Nos encantaba pasear por Gijón con nuestros nietos cuando no tenían colegio pues venían caminando a nuestro lado charlando animadamente. Laura, Elena y Carlos, los tres mayores, a nuestro alrededor tratando de captar nuestra atención, e Irene, la pequeña, mirando a todas partes en su sillita de la que solía apearse cuando llegábamos al parque o a una zona amplia en la que no hubiera coches.
Yo iba contestando a sus numerosas preguntas y al mismo tiempo les iba advirtiendo que tuvieran cuidado con esto o con lo otro, que se subieran a la acera, que mirasen adelante para que no se tropezaran con la gente y que no pisaran los jardines.Reconozco que demasiadas advertencias para un par de horas de paseo, como si ellos no fueran capaces de hacer por sí mismos todas aquellas cosas que yo les recomendaba con tanta insistencia. Pero es que como en su casa tenían césped y algunos árboles, apenas comprendían, sobre todo los pequeños, que debían evitar pisar las zonas verdes y trataba de explicarles mientras paseábamos que había dos razones.
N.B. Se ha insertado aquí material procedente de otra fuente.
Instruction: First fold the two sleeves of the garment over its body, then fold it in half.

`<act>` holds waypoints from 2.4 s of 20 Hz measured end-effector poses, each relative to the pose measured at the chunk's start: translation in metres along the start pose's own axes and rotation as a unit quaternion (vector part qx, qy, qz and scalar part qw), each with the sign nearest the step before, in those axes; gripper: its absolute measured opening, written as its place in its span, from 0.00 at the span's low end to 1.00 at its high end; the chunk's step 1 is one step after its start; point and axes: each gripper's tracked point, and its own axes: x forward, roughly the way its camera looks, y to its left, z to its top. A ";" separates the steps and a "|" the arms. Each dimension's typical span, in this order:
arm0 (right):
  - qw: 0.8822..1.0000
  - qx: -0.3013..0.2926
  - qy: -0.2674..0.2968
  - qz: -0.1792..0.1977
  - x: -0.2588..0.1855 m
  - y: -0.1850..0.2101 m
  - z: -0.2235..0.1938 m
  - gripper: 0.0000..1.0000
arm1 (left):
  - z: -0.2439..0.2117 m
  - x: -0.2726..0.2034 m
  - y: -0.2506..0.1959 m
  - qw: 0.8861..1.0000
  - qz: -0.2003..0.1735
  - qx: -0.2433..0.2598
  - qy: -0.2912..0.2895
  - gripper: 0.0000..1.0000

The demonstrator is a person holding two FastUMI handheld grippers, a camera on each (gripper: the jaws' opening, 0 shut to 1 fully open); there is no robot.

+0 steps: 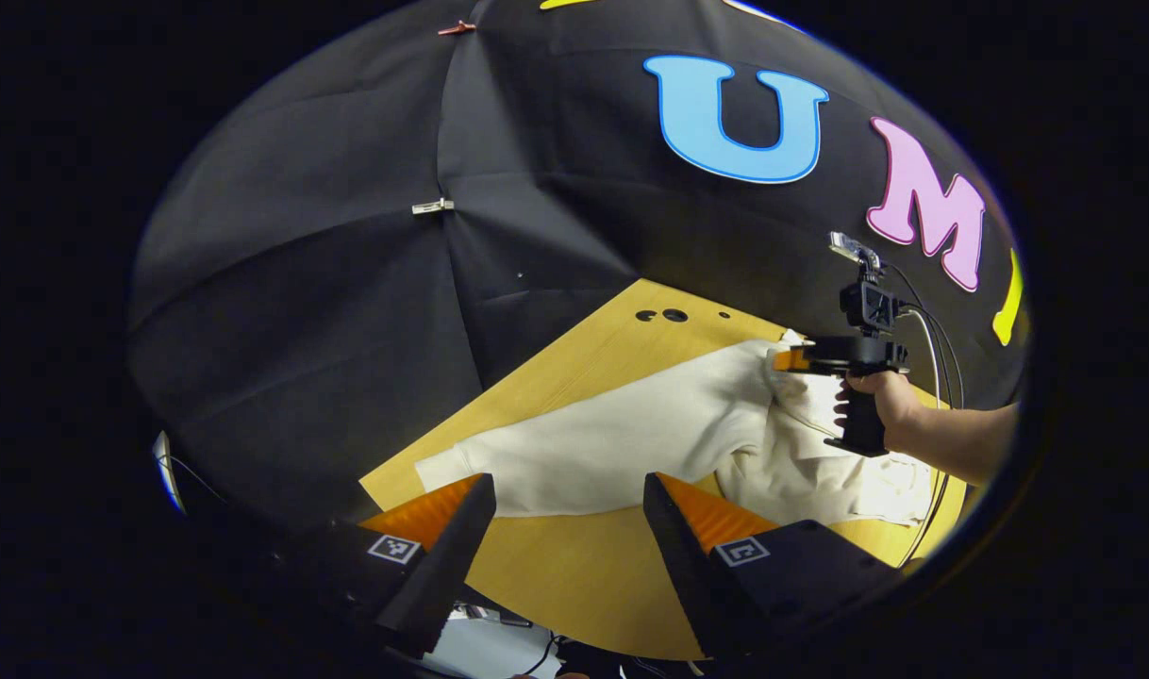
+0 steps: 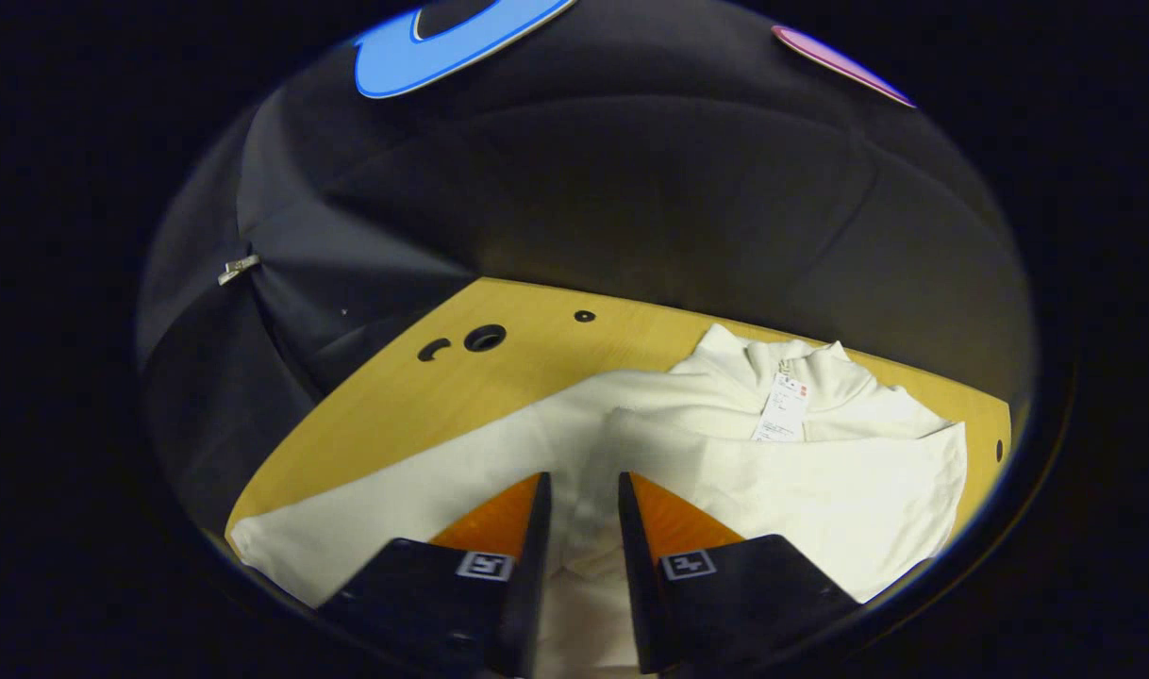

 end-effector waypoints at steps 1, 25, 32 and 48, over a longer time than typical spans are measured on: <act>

La primera, porque el Ayuntamiento prohíbe que los niños pisen la hierba. Y la segunda, porque aunque también se prohíbe a los perros, éstos no entienden nada y sus dueños tampoco, con lo que resulta inevitable encontrarse con sorpresas desagradables que los animalitos dejan a su paso.
El caso es que terminado el paseo llegamos por fin a casa y yo subí un instante al baño de la planta de arriba porque el de abajo estaba ocupado y bajé nuevamente al porche por si querían ir a las pistas o nos quedaríamos en la casa, cuando oí la voz desaforada de mi hijo que clamaba: “¿Quién ha sido el idiota que ha pisado mierda y la ha esparcido por toda la escalera?”. Un silencio tenebroso se dejó sentir mientras los niños examinaban las suelas de sus zapatos, que inmediatamente se transformó en alegre alborozo tras comprobar que no habían sido ellos y ante la sospecha de que el oprobio y la vergüenza habría de caer inexorablemente sobre los abuelos. Mi mujer se miraba los zapatos con gesto de repugnancia y a distancia yo había hecho lo propio.
Llamé aparte a mi nieto Carlos y le dije en voz baja y en un tono confidencial que yo era el idiota que decía su papá y le dio un ataque de risa que le hizo tenderse en el suelo pataleando. Sus hermanas, sorprendidas, también se reían ahora con cierta conmiseración y mi mujer me miró con desprecio por haber sido tan descuidado y tan torpe, mientras junto a mi nuera y haciendo las dos de tripas corazón se disponía a repasar la escalera. Yo lavaba las suelas de mis zapatos en el grifo que hay junto al garaje mientras maldecía a los dueños de los perros y a mí que siempre miraba por donde pisaba sin haberlo advertido y evitado. Las niñas se reían nerviosas y mi hijo estaba confuso por la rotundidad con la que se había pronunciado momentos antes, mientras su mujer le repetía: “Te has pasado, Carlos. Te has pasado”.Cuando paseamos por ahí ya no tengo fuerza moral para reprender a mis nietos, que me recomiendan ahora que tenga cuidado y no pise la hierba.